• [YOUR ASSIGNMENT]:
As you look over the data below, please find each line where the word "clothespin" appears, then copy it.

DATASET ENTRIES START

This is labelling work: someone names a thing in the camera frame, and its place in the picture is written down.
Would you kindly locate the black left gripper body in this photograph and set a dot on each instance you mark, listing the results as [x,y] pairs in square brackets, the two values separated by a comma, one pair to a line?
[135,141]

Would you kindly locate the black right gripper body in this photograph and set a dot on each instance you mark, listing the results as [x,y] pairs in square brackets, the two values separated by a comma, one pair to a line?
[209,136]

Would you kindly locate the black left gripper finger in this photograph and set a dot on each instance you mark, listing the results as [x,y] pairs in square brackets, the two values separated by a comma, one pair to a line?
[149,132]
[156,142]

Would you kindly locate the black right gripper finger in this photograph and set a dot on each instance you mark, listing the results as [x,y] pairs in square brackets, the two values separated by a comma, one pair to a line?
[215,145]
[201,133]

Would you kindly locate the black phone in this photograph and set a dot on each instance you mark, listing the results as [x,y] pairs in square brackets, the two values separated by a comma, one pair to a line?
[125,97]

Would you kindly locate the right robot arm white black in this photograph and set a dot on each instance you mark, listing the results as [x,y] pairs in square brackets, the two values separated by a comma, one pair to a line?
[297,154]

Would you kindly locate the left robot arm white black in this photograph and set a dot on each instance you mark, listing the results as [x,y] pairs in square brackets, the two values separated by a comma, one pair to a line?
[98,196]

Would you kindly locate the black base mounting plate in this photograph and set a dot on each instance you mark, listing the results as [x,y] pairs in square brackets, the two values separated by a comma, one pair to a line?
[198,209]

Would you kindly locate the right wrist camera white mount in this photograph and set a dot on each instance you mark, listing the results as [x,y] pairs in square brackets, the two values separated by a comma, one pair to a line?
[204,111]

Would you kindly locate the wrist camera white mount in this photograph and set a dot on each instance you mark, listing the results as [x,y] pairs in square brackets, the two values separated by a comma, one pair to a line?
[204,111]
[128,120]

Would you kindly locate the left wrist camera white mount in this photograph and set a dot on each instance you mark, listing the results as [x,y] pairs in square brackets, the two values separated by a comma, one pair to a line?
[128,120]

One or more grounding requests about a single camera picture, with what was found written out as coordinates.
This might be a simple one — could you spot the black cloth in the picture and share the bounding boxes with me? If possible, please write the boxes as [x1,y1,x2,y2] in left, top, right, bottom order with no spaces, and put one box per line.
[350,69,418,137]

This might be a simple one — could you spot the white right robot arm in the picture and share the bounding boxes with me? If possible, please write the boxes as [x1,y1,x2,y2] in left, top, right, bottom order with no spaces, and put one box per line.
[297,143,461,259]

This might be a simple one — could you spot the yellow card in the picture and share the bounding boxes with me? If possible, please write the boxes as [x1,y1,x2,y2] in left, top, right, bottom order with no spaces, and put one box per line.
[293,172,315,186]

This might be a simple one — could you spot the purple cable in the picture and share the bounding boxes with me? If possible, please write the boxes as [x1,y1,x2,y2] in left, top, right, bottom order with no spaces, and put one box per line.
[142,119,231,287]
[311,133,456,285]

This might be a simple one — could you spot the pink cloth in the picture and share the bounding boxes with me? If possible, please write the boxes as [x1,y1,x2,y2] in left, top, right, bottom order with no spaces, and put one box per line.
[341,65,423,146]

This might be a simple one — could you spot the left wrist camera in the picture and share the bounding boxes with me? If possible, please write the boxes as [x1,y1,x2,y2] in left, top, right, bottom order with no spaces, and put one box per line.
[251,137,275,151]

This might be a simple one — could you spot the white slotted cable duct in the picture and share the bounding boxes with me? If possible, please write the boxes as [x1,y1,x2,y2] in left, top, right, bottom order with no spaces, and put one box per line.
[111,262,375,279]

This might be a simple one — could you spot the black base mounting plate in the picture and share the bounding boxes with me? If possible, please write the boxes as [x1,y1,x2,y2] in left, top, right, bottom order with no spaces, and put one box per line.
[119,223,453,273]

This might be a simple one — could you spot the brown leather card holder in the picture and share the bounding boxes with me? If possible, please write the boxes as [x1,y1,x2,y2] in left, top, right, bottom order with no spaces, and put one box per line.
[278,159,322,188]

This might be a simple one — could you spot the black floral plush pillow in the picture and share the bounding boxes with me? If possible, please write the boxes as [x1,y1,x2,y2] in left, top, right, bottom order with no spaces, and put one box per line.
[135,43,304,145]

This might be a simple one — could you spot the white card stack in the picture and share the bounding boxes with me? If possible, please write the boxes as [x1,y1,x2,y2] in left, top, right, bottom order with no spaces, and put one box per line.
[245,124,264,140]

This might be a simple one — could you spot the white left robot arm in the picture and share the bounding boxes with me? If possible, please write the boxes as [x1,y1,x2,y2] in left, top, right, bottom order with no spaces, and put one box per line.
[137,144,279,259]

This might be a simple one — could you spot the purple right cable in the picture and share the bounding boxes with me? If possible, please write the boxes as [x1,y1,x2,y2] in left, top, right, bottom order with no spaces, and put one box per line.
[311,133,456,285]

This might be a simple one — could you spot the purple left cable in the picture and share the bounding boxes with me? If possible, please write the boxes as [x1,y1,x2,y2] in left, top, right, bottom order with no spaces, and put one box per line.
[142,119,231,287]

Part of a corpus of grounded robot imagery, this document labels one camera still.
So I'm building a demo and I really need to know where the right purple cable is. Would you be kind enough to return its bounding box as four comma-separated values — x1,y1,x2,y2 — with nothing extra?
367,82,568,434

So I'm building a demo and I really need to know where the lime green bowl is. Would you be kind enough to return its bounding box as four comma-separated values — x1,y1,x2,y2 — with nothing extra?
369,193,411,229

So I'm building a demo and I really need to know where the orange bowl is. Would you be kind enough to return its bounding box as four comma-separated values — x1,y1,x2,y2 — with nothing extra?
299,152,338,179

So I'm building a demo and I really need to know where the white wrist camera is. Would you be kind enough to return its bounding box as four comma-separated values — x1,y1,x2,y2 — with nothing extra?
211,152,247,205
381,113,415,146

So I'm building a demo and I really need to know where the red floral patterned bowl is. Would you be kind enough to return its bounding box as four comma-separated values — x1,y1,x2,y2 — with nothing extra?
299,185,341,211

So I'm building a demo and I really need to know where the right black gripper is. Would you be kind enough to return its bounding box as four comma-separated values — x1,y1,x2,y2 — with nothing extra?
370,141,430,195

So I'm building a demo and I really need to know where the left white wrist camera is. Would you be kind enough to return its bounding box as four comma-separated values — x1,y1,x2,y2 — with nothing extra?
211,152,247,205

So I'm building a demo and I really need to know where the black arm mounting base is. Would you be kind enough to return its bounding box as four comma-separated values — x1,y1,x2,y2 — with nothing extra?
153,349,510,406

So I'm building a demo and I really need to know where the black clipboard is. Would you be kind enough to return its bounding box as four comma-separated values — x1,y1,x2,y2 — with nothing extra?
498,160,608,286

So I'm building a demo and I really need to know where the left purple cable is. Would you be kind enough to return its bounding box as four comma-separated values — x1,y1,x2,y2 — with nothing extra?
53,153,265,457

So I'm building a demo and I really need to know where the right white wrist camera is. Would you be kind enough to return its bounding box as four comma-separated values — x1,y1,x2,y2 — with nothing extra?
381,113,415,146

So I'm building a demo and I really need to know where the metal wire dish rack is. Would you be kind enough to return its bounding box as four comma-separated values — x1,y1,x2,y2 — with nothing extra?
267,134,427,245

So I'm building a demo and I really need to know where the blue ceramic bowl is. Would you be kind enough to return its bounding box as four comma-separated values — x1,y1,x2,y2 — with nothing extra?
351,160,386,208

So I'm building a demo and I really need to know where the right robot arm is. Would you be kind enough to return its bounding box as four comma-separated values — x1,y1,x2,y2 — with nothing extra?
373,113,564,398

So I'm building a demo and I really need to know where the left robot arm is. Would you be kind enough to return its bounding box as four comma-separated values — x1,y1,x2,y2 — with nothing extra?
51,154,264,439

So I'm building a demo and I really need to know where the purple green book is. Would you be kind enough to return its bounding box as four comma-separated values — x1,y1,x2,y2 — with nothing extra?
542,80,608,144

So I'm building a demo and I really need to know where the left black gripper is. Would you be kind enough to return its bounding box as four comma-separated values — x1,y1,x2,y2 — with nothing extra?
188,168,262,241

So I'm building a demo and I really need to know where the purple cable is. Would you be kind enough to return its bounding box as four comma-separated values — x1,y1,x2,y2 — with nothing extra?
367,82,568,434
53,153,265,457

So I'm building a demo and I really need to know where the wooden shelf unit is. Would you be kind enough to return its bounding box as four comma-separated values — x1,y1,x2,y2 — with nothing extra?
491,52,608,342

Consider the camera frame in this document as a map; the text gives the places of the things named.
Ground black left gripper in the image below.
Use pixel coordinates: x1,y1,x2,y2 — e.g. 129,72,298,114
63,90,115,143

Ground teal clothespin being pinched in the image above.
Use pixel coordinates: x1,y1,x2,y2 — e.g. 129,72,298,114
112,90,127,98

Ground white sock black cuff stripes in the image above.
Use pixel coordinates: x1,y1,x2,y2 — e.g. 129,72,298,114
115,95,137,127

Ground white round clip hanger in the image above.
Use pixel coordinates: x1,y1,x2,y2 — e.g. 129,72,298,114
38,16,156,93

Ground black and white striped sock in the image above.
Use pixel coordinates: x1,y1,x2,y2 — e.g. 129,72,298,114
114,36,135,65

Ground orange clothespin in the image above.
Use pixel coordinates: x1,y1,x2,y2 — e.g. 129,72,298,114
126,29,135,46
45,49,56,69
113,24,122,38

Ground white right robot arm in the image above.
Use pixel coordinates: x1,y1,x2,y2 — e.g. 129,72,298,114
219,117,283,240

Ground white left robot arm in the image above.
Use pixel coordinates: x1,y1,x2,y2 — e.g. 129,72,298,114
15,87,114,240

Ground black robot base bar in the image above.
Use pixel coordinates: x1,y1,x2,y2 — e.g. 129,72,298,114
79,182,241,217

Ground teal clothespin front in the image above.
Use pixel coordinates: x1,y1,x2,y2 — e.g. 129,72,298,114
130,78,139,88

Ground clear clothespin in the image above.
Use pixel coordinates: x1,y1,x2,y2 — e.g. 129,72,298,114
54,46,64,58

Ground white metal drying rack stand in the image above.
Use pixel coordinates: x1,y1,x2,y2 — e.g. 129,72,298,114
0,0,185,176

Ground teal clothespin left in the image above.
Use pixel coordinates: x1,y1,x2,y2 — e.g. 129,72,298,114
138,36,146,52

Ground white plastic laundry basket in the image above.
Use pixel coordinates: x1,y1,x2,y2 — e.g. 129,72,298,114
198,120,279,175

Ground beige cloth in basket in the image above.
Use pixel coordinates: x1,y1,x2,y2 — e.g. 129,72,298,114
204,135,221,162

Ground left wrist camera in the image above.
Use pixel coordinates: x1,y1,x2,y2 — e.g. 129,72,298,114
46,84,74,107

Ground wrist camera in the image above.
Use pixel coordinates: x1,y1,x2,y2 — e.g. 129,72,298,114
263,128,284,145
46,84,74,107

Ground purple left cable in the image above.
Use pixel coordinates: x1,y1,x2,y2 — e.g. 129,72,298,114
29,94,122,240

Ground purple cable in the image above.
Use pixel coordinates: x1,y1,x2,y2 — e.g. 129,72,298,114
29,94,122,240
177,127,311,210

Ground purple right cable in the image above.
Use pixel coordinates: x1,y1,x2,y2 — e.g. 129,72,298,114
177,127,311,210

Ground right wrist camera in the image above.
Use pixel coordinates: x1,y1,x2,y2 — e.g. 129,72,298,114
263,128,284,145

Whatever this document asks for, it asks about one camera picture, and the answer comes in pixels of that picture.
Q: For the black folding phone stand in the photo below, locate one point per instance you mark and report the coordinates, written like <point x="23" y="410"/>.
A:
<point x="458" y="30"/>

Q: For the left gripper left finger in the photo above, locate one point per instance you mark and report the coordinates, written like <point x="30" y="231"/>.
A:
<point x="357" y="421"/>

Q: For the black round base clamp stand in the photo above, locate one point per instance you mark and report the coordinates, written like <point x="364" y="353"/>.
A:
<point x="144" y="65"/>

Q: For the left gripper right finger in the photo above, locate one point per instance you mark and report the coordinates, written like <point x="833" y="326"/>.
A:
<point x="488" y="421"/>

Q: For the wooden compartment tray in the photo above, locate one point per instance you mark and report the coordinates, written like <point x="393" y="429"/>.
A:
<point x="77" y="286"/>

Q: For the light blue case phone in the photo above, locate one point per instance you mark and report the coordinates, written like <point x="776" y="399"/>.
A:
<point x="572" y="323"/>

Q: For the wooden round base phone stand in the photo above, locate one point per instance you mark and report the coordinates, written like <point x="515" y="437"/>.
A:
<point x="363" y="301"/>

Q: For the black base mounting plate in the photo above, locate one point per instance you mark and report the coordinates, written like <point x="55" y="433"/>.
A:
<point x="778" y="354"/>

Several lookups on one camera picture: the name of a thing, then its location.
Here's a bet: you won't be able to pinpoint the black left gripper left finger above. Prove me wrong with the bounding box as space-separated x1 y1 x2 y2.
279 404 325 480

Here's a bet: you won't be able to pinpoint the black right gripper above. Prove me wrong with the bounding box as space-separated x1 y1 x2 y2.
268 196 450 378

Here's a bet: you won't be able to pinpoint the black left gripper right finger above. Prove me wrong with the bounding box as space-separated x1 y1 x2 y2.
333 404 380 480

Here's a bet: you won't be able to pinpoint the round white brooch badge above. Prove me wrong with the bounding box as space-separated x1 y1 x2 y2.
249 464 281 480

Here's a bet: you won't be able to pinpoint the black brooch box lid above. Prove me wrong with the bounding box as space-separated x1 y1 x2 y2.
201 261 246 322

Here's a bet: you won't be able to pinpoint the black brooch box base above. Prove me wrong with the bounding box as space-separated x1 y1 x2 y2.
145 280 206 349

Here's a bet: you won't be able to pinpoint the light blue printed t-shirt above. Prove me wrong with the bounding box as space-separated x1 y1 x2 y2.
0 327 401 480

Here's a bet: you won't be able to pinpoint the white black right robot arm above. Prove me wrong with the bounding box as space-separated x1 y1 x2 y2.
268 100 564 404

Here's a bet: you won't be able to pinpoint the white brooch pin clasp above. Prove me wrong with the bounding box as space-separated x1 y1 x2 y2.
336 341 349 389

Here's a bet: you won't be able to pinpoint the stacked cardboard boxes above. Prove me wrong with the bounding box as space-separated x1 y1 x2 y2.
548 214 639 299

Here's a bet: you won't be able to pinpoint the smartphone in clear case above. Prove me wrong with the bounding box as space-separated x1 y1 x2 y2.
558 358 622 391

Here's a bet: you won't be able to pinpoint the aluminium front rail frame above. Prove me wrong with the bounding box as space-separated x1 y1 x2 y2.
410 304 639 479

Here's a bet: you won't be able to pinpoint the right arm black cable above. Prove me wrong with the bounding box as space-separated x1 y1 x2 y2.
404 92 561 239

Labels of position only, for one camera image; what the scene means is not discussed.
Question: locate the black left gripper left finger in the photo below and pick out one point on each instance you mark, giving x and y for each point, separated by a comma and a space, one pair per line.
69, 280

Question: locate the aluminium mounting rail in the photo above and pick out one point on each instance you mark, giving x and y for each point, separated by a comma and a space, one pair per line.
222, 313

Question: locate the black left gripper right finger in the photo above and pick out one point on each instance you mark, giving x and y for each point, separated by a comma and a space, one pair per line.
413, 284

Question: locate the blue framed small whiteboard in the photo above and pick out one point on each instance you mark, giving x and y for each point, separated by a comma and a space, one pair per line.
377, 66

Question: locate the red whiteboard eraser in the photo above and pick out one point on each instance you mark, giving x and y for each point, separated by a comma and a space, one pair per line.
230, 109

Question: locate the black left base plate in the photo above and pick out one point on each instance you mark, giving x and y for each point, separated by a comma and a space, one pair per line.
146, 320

DATASET ENTRIES END

• [TASK ANSWER]:
Ground teal clothespin being pinched in the image above.
Ground orange clothespin in the image above.
Ground teal clothespin front in the image above.
Ground clear clothespin in the image above.
Ground teal clothespin left in the image above.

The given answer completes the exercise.